The Senate Commerce Committee has subpoenaed three prominent tech company CEOs to compel them to appear before the committee after none of the tech CEOs agreed to appear before the committee voluntarily. The tech-heads will face questioning regarding content moderation practices and will likely face a split committee whose questioning is divided among partisan lines.

The Senate Commerce Committee subpoenaed three major faces in the tech sector to appear virtually before the committee in the coming weeks. Sundar Pichai of Alphabet (GOOGL  ), Jack Dorsey of Twitter (TWTR  ), and Mark Zuckerberg of Facebook (FB  ) were requested to appear voluntarily before the committee by September 18, which passed with none of the three appearing before the Senate. Within days the committee was in the process of preparing to subpoena the CEOs, a measure that was initially not expected to pass due to potential resistance from Democratic committee members. The move to subpoena the CEOs, however, received bipartisan support.

Hauling tech CEOs before congress is a regular occurrence, with Mark Zuckerberg being a frequent congressional scrutiny target. The upcoming meeting will likely concern content moderation, as a provision that grants CEOs legal immunity in content moderation on their sites was called into question.

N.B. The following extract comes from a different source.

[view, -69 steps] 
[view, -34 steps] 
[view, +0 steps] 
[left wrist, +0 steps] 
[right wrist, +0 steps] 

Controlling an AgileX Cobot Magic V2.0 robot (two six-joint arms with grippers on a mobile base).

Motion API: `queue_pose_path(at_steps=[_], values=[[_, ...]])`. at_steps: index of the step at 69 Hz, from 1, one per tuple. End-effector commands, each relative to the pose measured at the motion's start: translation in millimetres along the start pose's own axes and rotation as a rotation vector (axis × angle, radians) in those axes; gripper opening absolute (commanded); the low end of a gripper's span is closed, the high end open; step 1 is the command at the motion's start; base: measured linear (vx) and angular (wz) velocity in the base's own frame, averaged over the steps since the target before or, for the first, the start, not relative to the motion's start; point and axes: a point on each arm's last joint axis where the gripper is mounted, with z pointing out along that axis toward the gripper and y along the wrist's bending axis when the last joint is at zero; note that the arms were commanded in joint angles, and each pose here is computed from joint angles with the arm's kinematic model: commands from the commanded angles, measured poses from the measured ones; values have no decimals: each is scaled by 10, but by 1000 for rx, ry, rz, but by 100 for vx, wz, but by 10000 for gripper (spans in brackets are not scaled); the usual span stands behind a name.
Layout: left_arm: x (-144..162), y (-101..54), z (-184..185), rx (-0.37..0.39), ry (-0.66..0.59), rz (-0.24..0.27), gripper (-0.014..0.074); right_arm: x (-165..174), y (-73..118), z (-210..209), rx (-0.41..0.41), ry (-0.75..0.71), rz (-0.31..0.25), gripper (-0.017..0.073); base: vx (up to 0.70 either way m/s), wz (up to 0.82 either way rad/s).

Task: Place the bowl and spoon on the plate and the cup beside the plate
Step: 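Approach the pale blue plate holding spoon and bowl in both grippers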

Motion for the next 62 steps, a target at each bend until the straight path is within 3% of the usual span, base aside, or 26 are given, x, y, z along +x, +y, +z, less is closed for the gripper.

"On the eve of a momentous and highly charged election, it is imperative that this committee of jurisdiction and the American people receive a full accounting from the heads of these companies about their content moderation practices," said Senator Roger Wicker (R-MS), the chairman of the committee.

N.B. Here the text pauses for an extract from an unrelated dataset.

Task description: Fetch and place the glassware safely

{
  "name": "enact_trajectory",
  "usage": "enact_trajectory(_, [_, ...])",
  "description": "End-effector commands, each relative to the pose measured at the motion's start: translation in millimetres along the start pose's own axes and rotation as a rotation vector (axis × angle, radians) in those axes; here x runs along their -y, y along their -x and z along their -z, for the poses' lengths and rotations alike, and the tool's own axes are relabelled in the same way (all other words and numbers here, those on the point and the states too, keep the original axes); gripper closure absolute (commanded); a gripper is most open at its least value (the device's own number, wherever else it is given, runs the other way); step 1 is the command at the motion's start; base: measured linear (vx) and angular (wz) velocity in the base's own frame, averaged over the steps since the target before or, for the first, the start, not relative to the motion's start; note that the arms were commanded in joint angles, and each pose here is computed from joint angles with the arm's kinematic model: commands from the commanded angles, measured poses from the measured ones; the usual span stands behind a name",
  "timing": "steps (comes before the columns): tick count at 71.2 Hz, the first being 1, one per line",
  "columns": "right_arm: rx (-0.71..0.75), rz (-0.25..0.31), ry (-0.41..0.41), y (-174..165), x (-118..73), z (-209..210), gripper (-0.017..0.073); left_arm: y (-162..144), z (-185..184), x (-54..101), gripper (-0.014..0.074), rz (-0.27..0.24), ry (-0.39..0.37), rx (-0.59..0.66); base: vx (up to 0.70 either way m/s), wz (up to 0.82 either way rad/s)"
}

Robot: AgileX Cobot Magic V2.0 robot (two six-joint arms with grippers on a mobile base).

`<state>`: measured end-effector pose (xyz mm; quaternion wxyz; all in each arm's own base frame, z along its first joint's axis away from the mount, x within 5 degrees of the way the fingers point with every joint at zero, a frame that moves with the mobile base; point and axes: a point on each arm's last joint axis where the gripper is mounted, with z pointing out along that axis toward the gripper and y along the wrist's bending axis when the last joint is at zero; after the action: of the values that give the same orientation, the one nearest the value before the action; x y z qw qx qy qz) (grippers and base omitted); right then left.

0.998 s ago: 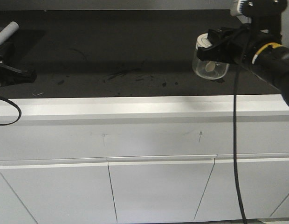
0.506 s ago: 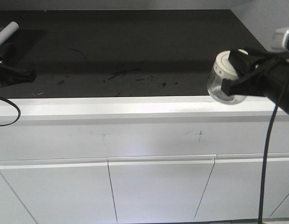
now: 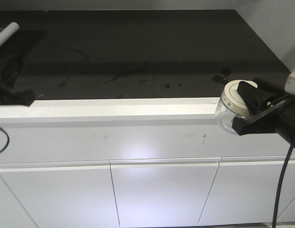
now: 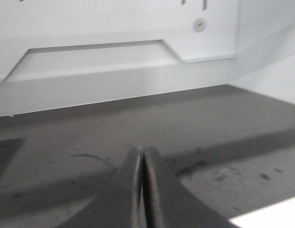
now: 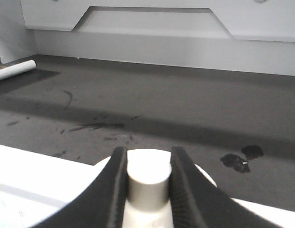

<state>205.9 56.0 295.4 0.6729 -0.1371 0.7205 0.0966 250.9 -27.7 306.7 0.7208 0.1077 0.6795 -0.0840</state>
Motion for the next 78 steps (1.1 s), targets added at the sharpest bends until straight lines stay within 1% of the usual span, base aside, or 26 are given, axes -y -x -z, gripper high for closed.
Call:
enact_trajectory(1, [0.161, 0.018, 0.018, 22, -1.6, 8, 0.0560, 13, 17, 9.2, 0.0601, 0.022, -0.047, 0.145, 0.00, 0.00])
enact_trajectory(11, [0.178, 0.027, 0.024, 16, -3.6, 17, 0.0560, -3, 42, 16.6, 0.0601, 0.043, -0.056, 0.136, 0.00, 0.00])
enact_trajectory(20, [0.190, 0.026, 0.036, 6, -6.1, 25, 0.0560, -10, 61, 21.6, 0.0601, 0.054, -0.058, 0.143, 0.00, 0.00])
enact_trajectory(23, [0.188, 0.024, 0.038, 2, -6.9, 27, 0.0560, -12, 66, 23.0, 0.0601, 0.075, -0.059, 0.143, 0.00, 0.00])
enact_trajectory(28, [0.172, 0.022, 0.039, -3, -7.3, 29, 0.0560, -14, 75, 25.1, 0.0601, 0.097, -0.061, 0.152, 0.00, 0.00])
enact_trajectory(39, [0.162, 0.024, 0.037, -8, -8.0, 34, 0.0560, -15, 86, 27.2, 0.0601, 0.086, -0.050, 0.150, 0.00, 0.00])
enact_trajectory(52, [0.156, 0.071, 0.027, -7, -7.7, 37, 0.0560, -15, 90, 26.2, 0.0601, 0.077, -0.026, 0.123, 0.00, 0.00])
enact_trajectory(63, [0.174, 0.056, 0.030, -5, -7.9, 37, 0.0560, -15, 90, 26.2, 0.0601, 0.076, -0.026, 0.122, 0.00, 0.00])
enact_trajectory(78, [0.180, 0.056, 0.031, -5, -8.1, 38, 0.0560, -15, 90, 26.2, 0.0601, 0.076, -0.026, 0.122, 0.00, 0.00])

Despite bipartisan support for the subpoenas, the questioning will more than likely be heavily partisan. While both parties place tech companies under major scrutiny, they do so for entirely different reasons: House Democrats are looking into actions that could include breaking up the companies' online platforms, while Senate Republicans look to target legislation against big tech's ad businesses and their platforms' legal immunity for third party content.

On Friday, Mark Zuckerberg, Sundar Pichai, and Jack Dorsey publicly agreed to testify virtually before the Senate Commerce Committee on Oct. 28. The hearing it set to focus on the tech companies' liability protections of Section 230, data privacy, and media consolidation.